Solvent drag of LDL across mammalian endothelial barriers with increased permeability.

We investigated the mechanisms of hamster low-density lipoprotein (LDL) transport across the endothelial barrier in individually perfused venular microvessels in hamster mesentery. These experiments are the first to use microperfusion techniques and quantitative fluorescence microscopy to investigate LDL transport across mammalian microvessel endothelium. The apparent permeability coefficient for hamster LDL, PsLDL, rose from 2.7 x 10(-7) cm/s at control to 23.2 x 10(-7) cm/s at the peak of the biphasic increase in microvessel permeability after exposure of the vessels to 100 microM histamine. Close to the peak, PsLDL rose 1.85 x 10(-7) cm/s for every centimeter of H2O increase in hydrostatic pressure. Thus, at a mean pressure of 11.3 cmH2O, 90% of the LDL flux was coupled to transendothelial water flow by a solvent drag mechanism.
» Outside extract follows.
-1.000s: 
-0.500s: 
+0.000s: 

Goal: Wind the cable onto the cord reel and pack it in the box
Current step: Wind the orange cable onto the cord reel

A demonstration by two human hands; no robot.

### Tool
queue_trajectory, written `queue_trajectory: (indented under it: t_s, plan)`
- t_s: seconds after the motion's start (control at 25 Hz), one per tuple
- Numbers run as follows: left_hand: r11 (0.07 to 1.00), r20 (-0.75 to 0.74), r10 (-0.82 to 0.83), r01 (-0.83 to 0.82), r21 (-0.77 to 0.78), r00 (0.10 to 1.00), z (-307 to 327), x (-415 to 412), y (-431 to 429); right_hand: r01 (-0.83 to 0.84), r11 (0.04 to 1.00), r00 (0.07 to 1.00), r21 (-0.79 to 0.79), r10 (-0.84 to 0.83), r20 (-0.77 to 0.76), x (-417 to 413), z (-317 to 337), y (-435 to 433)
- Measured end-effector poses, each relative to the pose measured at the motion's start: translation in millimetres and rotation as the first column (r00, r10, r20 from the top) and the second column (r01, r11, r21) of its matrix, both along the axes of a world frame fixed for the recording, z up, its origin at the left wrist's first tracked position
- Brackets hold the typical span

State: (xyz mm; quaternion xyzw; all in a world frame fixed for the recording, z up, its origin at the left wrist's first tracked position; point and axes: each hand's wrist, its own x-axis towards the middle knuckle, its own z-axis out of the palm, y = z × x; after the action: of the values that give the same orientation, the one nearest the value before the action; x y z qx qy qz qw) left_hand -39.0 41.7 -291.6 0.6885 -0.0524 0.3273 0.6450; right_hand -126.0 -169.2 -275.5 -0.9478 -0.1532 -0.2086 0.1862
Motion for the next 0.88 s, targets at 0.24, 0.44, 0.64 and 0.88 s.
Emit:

The corresponding solvent drag reflection coefficient for hamster LDL was estimated to be approximately 0.8. These results are consistent with sieving hamster LDL (effective radius 14.9 nm) through equivalent pores of approximately 22 nm radius. Similar results were found with human LDL (effective radius 13.2 nm) in hamster microvessels. The results provide a bridge between studies of LDL transport across cultured endothelial barriers, where high diffusive permeability coefficients to LDL may obscure the contributions of solvent drag, and studies in whole animals, where the consequences of sieving of LDL at the vessel wall, even in the high permeability state, have not received much attention.